Performance and stability of optical and electron devices are sensitive to material issues such as the presence of various defects in the solid. Lattice defects induce strain fields in the lattice, which affects the mechanical stability and therefore the materials reliability of the solid. The strain field also affects the electronic reliability and device performance by distorting the electronic wave functions. Moreover, aggregation and the concentration profile of neutral as well as charged defects in solids are partly determined by the long-range strain-field interaction between defects and by the interaction of defects with the free surfaces and interfaces in solids. A precise knowledge of the strain field due to defects is required for defect engineering of semiconductors that involves control and manipulation of defects for design of novel devices. This explains the renewed topical interest in modeling of vacancy and associated lattice defects in semiconductors such as nano and bulk diamonds, used in quantum computers and other devices. Defect systems of special interest are pairs of lattice defects such as V-V (vacancy-vacancy), Si-V (silicon-vacancy) and N-V (nitrogen-vacancy) in diamond.

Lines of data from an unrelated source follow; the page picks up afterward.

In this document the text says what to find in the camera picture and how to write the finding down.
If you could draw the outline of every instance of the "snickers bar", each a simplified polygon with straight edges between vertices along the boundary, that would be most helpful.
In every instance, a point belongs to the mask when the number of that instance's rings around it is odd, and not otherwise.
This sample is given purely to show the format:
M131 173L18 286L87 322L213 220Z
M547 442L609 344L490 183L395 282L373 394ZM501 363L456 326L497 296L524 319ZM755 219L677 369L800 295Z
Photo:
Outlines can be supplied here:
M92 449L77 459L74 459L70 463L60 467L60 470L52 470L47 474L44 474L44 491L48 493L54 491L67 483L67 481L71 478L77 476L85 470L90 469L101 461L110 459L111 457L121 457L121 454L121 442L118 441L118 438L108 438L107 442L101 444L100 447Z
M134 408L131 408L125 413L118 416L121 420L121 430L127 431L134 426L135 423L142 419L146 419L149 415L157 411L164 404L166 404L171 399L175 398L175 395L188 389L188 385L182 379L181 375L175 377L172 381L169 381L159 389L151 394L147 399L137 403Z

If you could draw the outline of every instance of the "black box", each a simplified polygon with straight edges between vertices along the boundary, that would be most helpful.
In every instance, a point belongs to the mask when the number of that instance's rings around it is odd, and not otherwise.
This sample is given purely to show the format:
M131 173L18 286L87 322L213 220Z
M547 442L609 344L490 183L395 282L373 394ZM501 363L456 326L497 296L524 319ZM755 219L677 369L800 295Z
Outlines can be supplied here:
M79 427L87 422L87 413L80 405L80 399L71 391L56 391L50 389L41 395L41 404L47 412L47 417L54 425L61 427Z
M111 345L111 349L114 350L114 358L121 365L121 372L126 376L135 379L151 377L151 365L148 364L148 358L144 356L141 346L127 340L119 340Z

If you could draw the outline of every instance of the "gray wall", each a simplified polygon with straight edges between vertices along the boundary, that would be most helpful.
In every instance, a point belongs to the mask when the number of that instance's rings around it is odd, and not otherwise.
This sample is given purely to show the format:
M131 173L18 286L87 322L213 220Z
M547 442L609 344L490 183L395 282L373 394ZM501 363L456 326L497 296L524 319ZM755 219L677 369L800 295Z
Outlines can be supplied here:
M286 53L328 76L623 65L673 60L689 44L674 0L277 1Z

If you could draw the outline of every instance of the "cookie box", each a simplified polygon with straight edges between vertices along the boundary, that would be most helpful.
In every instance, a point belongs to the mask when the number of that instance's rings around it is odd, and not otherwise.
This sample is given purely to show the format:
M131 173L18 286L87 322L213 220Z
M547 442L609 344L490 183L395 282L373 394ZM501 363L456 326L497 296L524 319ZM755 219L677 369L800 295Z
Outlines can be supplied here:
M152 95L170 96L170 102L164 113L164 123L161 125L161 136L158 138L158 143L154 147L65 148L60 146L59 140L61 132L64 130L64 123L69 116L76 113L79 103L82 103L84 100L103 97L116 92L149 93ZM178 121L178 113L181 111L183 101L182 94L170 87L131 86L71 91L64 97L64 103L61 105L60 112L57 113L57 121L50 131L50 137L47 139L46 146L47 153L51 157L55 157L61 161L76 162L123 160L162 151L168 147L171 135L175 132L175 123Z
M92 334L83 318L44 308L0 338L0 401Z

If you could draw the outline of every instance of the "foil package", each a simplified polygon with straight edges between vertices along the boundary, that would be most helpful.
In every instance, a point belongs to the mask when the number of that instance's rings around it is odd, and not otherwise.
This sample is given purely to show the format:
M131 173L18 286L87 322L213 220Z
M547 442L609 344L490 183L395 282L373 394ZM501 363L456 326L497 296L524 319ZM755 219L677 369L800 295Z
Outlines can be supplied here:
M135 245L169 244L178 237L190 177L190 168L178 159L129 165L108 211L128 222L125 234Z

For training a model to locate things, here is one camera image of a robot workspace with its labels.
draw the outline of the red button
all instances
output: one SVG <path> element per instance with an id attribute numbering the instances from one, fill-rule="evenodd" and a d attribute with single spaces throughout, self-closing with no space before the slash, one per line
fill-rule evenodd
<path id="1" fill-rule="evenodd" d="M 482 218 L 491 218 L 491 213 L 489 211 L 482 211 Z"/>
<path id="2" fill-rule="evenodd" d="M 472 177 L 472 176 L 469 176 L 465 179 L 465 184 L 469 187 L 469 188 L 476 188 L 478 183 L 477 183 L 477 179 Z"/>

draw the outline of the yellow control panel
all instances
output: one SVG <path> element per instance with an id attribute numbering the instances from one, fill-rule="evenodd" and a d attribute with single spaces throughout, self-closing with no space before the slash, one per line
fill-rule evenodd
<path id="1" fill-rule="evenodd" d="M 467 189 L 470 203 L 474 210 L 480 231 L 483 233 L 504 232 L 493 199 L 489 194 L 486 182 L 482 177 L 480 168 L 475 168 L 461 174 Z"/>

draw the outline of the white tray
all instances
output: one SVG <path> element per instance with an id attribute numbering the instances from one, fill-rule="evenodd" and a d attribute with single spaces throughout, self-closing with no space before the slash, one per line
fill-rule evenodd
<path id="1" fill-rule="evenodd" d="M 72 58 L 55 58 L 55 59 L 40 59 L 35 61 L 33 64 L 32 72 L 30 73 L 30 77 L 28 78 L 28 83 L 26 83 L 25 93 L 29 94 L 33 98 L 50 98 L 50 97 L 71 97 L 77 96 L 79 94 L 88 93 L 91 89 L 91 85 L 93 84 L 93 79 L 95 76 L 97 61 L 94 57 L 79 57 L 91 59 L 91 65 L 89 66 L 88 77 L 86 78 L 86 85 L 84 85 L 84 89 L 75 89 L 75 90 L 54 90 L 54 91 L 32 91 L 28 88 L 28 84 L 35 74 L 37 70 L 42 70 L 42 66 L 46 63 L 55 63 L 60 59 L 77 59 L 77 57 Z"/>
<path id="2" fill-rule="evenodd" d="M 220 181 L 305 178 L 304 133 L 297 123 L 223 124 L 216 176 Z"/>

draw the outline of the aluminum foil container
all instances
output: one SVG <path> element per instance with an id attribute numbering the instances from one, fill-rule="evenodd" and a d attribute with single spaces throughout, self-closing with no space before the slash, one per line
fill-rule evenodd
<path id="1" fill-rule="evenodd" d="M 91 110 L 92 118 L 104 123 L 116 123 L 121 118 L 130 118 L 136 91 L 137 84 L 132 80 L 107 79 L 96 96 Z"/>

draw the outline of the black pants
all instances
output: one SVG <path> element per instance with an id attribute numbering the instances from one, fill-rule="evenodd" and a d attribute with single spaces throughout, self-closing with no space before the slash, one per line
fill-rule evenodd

Modeling of defect pairs in a lattice is essentially a multiscale problem because of the long range nature of their strain field. The model must account for the disctrete atomistic structure of the lattice near the defect, along with the extended structure of the surfaces/interfaces. Standard density functional theory can be very reliable for solid state simulations because, in principle, it does not depend upon phenomenological parameters. However, it is computationally limited to small crystallites containing a few hundred atoms, which may introduce spurious size effects in strain calculations.
In our calculations, we use our multiscale lattice statics Green’s function method for modeling of defects. This method is computationally very efficient and can simulate several million atoms on an ordinary desktop computer. One advantage of the Green’s function method is that it can be formulated in ‘modules’ of increasing complexity. We first consider a single mono-vacancy, and then a single di-vacancy in diamond. In the final stage, we introduce an interstitial defect such as silicon or nitrogen and an extended defect such as a free surface. The vacancies are assumed to be neutral. We calculate the elastic strain field due to isolated defects and the strain field interaction between the defect and a free surface. In the presentation, we will describe the multiscale Green’s function method along with its limitations, and its application to modeling of lattice defects with actual numerical results for diamond.